Por @Wicho — 30 de Septiembre de 2008

Durante la noche del sábado al domingo pasados un componente crítico del telescopio espacial Hubble, en concreto el que se encarga de procesar los datos recogidos por sus diversos instrumentos y de enviarlos a tierra, falló, haciendo que los ordenadores de a bordo pusieran el telescopio en modo seguro.

Hubble Science Instrument Command and Data Handling System - NASA
El componente estropeado, destacado en rojo - Foto NASA vía Bad Astronomy Blog

A todos los efectos, es como si al Hubble se le hubiera estropeado el router que conecta su red interna de datos con el resto del mundo; hay un PDF de la NASA [972 KB] que lo describe desde un punto de vista más técnico.

Varios intentos de reiniciar este componente y de obtener un volcado de memoria para ver dónde puede estar el fallo han fracasado, con lo que ahora se intentará activar el lado B de esta tarjeta con el objetivo de recuperar el funcionamiento del Hubble.

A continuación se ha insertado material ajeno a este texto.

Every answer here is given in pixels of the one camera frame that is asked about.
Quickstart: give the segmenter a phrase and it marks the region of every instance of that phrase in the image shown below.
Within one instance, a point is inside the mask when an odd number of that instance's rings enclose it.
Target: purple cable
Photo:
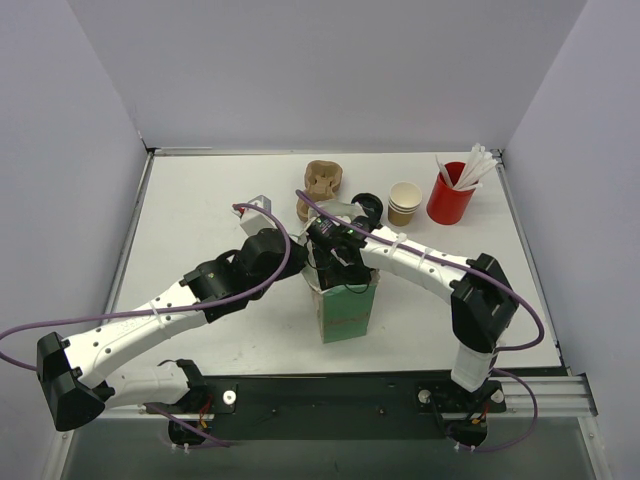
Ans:
[[[168,418],[169,420],[171,420],[172,422],[176,422],[178,425],[180,425],[182,428],[186,428],[187,430],[192,431],[193,433],[195,433],[196,435],[199,435],[203,438],[206,438],[207,440],[209,440],[210,442],[214,442],[216,444],[216,446],[218,447],[224,447],[224,448],[229,448],[231,446],[231,444],[229,442],[225,442],[224,440],[220,440],[219,438],[216,438],[212,435],[209,435],[206,432],[203,432],[201,430],[198,430],[196,427],[189,425],[187,422],[185,422],[184,420],[180,420],[178,417],[175,417],[173,415],[171,415],[169,412],[165,412],[164,410],[156,407],[155,405],[152,405],[151,403],[145,403],[144,404],[145,407],[147,407],[149,410],[152,410],[156,413],[159,413],[160,415],[162,415],[163,417]]]
[[[471,450],[471,447],[469,447],[468,445],[460,444],[460,446],[463,447],[465,450],[473,451],[473,453],[494,453],[494,452],[499,452],[501,450],[505,450],[509,447],[512,447],[515,444],[523,441],[525,438],[529,437],[529,435],[531,435],[535,430],[536,424],[538,423],[538,401],[536,400],[536,396],[533,393],[533,390],[531,390],[531,387],[527,385],[527,382],[522,380],[517,375],[514,375],[513,373],[509,373],[505,370],[500,370],[499,368],[494,368],[493,371],[498,375],[504,375],[505,377],[513,378],[516,382],[522,385],[527,392],[529,392],[529,395],[531,396],[531,401],[533,402],[533,418],[531,419],[531,424],[529,425],[529,428],[527,429],[526,432],[524,432],[519,437],[516,437],[513,440],[509,440],[508,442],[504,442],[500,445],[495,445],[493,447],[480,446],[478,448]]]
[[[206,308],[219,307],[221,305],[227,305],[232,302],[237,302],[238,300],[242,300],[243,298],[250,297],[254,293],[257,293],[260,290],[267,288],[269,285],[271,285],[273,282],[276,281],[278,276],[280,276],[282,271],[287,266],[287,262],[289,261],[289,256],[291,255],[291,240],[289,239],[289,234],[287,233],[286,228],[284,228],[284,225],[282,225],[282,223],[280,223],[280,221],[275,216],[273,216],[271,212],[268,212],[263,208],[260,208],[256,205],[252,205],[250,203],[238,203],[238,204],[235,204],[233,208],[236,210],[239,210],[240,208],[249,208],[249,209],[258,211],[263,215],[266,215],[269,219],[273,221],[273,223],[275,223],[276,227],[278,227],[278,230],[280,230],[280,232],[284,236],[285,250],[284,250],[284,256],[282,257],[282,262],[280,263],[276,271],[273,272],[273,274],[269,278],[267,278],[264,282],[262,282],[260,285],[250,288],[246,292],[242,292],[242,293],[239,293],[238,295],[224,298],[222,300],[216,300],[214,302],[209,302],[209,303],[198,303],[196,305],[184,305],[180,307],[158,308],[156,309],[155,312],[153,310],[136,310],[136,311],[129,311],[129,312],[104,313],[102,315],[69,318],[65,320],[49,320],[46,322],[27,323],[26,325],[19,325],[17,327],[10,328],[9,330],[5,330],[4,332],[0,333],[0,341],[5,339],[9,335],[13,335],[14,333],[23,332],[25,330],[32,330],[34,328],[57,327],[60,325],[74,325],[76,323],[86,323],[86,322],[99,322],[102,320],[111,320],[114,318],[144,317],[147,315],[156,315],[156,314],[162,315],[165,313],[181,313],[181,312],[191,312],[195,310],[204,310]],[[5,362],[15,365],[16,367],[24,368],[26,370],[32,370],[34,372],[36,371],[36,367],[34,365],[29,365],[28,363],[24,363],[24,362],[21,362],[20,360],[16,360],[15,358],[10,357],[3,352],[0,352],[0,360],[4,360]]]
[[[363,230],[362,228],[360,228],[360,227],[358,227],[356,225],[352,225],[352,224],[350,224],[348,222],[345,222],[344,220],[339,219],[335,215],[331,215],[326,210],[322,209],[321,207],[318,207],[314,203],[314,201],[311,200],[303,191],[296,190],[296,195],[298,195],[298,197],[300,197],[300,199],[304,203],[309,205],[310,208],[313,208],[316,212],[318,212],[321,215],[324,215],[325,217],[333,220],[334,222],[338,222],[340,225],[344,225],[345,227],[349,227],[349,228],[355,230],[356,232],[358,232],[359,234],[364,235],[365,237],[372,238],[376,242],[382,243],[384,245],[393,246],[394,243],[391,240],[387,240],[385,238],[381,238],[381,237],[378,237],[376,235],[373,235],[373,234],[367,232],[366,230]],[[490,277],[486,273],[480,272],[478,270],[474,270],[473,268],[467,267],[465,265],[459,265],[459,264],[457,264],[455,262],[451,262],[451,261],[446,260],[444,258],[434,257],[432,255],[425,254],[424,252],[421,252],[420,250],[415,249],[413,247],[410,247],[408,245],[404,245],[404,244],[400,243],[398,245],[398,248],[400,248],[401,250],[405,250],[407,252],[413,253],[414,255],[417,255],[418,257],[424,256],[424,258],[426,258],[427,260],[430,260],[432,262],[439,263],[441,265],[446,265],[446,266],[452,267],[452,268],[457,268],[458,270],[462,270],[463,272],[467,272],[467,273],[470,273],[472,275],[475,275],[476,277],[482,278],[483,280],[486,280],[487,282],[489,282],[491,285],[494,285],[495,287],[497,287],[500,290],[502,290],[503,292],[505,292],[507,295],[509,295],[511,298],[513,298],[516,302],[518,302],[520,305],[522,305],[527,312],[529,312],[531,317],[533,317],[534,322],[536,322],[536,326],[538,327],[538,336],[536,337],[536,339],[532,340],[530,342],[527,342],[527,343],[523,343],[522,345],[514,345],[514,346],[510,346],[510,347],[498,347],[495,350],[496,353],[498,353],[498,352],[513,352],[513,351],[518,351],[518,350],[526,350],[527,348],[535,347],[536,345],[539,345],[540,343],[542,343],[542,340],[544,339],[544,324],[542,323],[542,320],[540,319],[540,317],[538,316],[538,314],[536,313],[534,308],[529,304],[529,302],[527,302],[524,298],[522,298],[520,295],[518,295],[516,292],[511,290],[506,285],[500,283],[498,280],[496,280],[493,277]]]

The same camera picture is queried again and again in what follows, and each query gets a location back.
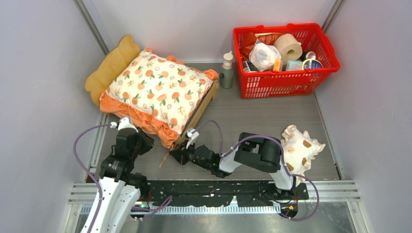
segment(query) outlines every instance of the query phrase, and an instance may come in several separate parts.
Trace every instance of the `small box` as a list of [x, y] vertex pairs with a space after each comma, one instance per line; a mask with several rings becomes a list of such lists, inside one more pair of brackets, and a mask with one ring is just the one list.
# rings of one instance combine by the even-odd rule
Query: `small box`
[[273, 71], [282, 71], [283, 62], [282, 59], [275, 59], [275, 63], [273, 64]]
[[302, 70], [303, 62], [301, 61], [288, 61], [286, 65], [286, 71]]

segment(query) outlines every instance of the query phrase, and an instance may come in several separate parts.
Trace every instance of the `white cloth with brown spots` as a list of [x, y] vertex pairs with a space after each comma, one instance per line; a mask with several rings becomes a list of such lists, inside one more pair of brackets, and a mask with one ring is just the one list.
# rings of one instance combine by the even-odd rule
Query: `white cloth with brown spots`
[[[295, 125], [288, 126], [282, 133], [282, 144], [285, 156], [285, 163], [292, 174], [304, 176], [304, 172], [311, 167], [312, 160], [325, 148], [325, 144], [320, 144], [318, 140], [311, 139], [307, 131], [301, 133]], [[303, 178], [296, 178], [298, 186]]]

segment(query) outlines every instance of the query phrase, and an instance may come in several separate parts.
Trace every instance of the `plastic bag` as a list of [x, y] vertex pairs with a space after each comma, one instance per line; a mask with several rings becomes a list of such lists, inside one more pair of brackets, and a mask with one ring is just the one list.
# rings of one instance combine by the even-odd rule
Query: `plastic bag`
[[249, 54], [257, 42], [262, 42], [266, 45], [273, 45], [276, 39], [282, 34], [283, 33], [262, 33], [257, 34], [258, 36], [256, 36], [251, 32], [246, 33], [240, 47], [240, 56], [242, 61], [249, 60]]
[[273, 45], [256, 43], [249, 54], [249, 60], [259, 71], [272, 70], [275, 59], [280, 59], [280, 53]]

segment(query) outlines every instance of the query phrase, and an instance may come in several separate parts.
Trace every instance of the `lotion bottle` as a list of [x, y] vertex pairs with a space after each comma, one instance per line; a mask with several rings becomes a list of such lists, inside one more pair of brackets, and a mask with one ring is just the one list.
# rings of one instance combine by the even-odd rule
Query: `lotion bottle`
[[233, 54], [232, 51], [225, 53], [223, 56], [224, 62], [219, 74], [220, 85], [226, 89], [232, 87], [234, 70], [232, 68]]

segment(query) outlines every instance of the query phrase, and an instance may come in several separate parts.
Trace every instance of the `can lid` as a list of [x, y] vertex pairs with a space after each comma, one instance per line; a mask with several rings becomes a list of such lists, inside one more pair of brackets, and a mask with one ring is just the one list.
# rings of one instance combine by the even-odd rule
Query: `can lid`
[[225, 53], [225, 54], [223, 55], [223, 59], [224, 59], [224, 61], [223, 61], [223, 67], [224, 67], [225, 69], [230, 69], [230, 68], [232, 68], [232, 60], [233, 60], [232, 51], [230, 51], [230, 52], [228, 52], [228, 53]]
[[307, 59], [302, 64], [302, 70], [323, 68], [322, 63], [315, 59]]
[[309, 51], [306, 53], [306, 59], [316, 59], [316, 53], [313, 51]]

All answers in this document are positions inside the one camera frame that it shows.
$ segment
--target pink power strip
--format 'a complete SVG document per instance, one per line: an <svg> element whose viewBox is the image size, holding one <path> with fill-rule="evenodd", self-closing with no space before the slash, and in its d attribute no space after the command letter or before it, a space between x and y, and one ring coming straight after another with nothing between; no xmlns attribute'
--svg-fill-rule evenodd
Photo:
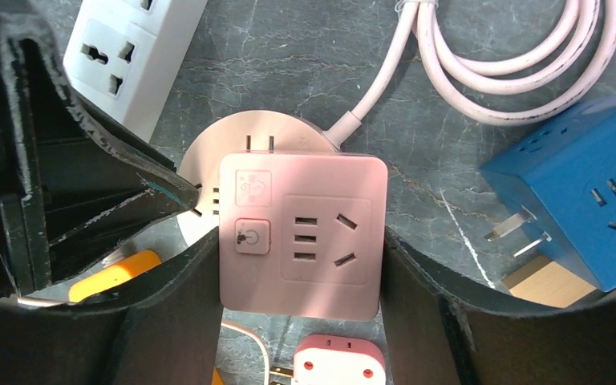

Toda la electrónica de a bordo del telescopio tiene dos lados, el A y el B, que pueden funcionar independientemente, lo que le da un cierto grado de redundancia al Hubble, pero para poder utilizar el lado B de la tarjeta que ha fallado la electrónica de otros cinco módulos que se usan para la gestión interna de datos ha de ser pasada también a su lado B, algo que no se ha hecho desde finales de los 80 o principios de los 90, y siempre en Tierra como pruebas previas al lanzamiento.

Si todo va bien el Hubble podría estar de nuevo en funcionamiento a finales de esta semana o poco después, pero el fallo de esta Control Unit/Science Data Formatter ha hecho que la NASA haya tomado la decisión de aplazar el lanzamiento de la misión de mantenimiento al telescopio hasta 2009.

Tal y como explican en Hubble Space Telescope Problem Delays STS-125 Launch la idea es enviar una controladora nueva en la misión STS-125, pero esta nueva tarjeta no estará probada y lista para volar hasta la primera semana de enero de 2009.

Dentro de lo mala que es la noticia de que esta tarjeta haya fallado, es una suerte que lo haya hecho antes del lanzamiento del Atlantis, ya que así se podrá cambiar por una nueva y dejar al telescopio en perfecto estado de funcionamiento; habría sido muy triste que la tarjeta hubiera fallado después del despegue o una vez terminada la misión, ya que habría dejado al Hubble a expensas del fallo del lado B de cualquiera de los componentes afectados para dejarlo inactivo a pesar de todas las mejoras y reparaciones que iba a hacer la tripulación del Atlantis.

Así, los responsables de la NASA tendrán que buscar ahora la forma de incluir la instalación de la nueva tarjeta en la ya apretada agenda de la misión STS-125, pero esperan que no haya mayor problema en hacerlo, y encajar la agenda de vuelos de los transbordadores que quedan en servicio para que pueda haber uno listo para volar la misión de rescate STS-400 de ser necesario.

Mientras tanto, el Endeavour, que estaba listo para ser lanzado en esa misión de rescate de haber sido necesario, será lanzado en la misión STS-126, en principio el próximo 16 de noviembre, aunque igual se intenta adelantar el lanzamiento un par de días.